US President Barack Obama has announced new plans to save a further $313 billion for health care reform over the next 10 years, including $75 billion cuts in the prices paid by Medicare for prescription drugs.

The proposed new savings - which come on top of the $635 billion “down payment” on health reform which Pres Obama detailed in his February budget – will also include an estimated $106 billion to be saved from reduced hospital subsidies for treating the uninsured, as coverage increases.

Announcing the new proposals in his weekly Radio Address on Saturday (June 13), the President said these savings would come from “commonsense changes. For example…if the drug makers pay their fair share, we can cut government spending on prescription drugs. And if doctors have incentives to provide the best care instead of more care, we can help Americans avoid the unnecessary hospital stays, treatments and tests that drive up costs.”

A statement from the White House giving more details about the proposals emphasises that the President is committed to undertaking health reform “that is completely paid for and deficit-neutral over the next decade.”

“In its meeting with the President and subsequent communication, the pharmaceutical industry has committed itself to helping to control the rate of growth in health care spending. There are a variety of ways to achieve this goal. For example, drug reimbursement could be reduced for beneficiaries dually eligible for Medicare and Medicaid. The Administration is working with the Congress to develop the most appropriate policy to achieve these savings,” the statement adds.
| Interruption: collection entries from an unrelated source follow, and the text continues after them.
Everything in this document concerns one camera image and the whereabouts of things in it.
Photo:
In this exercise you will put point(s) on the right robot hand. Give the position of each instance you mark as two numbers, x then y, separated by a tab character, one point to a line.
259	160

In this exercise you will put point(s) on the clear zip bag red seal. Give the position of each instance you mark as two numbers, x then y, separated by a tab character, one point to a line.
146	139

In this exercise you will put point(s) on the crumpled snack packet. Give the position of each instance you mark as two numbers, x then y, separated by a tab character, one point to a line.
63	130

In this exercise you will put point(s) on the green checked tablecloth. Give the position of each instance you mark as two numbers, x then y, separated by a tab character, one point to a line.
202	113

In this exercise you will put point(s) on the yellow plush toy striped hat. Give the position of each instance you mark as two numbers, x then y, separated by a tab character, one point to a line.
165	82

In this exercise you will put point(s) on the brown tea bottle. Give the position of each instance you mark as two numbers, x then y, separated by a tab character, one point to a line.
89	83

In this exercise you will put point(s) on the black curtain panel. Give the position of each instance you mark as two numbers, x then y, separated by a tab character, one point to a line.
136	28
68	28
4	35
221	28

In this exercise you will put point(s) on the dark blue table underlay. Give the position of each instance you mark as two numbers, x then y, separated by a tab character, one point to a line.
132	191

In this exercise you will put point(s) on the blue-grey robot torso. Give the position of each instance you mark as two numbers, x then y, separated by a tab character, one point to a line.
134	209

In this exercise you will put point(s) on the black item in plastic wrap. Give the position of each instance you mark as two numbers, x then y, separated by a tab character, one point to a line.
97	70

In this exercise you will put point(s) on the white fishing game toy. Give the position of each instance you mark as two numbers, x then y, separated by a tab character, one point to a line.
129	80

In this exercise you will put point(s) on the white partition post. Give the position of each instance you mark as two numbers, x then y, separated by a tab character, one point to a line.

Peter Orszag, director of the White House Office of Management and Budget, added that these “real, scoreable proposals put us squarely in the ballpark for funding a comprehensive reform in a deficit-neutral way - a priority of the President. Over the coming weeks, we’ll work with Congress to make sure that every dollar is paid for,” he said.

Commenting on the new plans, Billy Tauzin, chief executive of the Pharmaceutical Research and Manufacturers of America (PhRMA), emphasized the industry’s commitment to reform.

“A lot of work remains to be done, but we will continue to share ideas and seek solutions with the relevant committees in Congress, as well as the White House, in hopes that our shared vision for a reformed healthcare system becomes a reality this year,” said Mr Tauzin.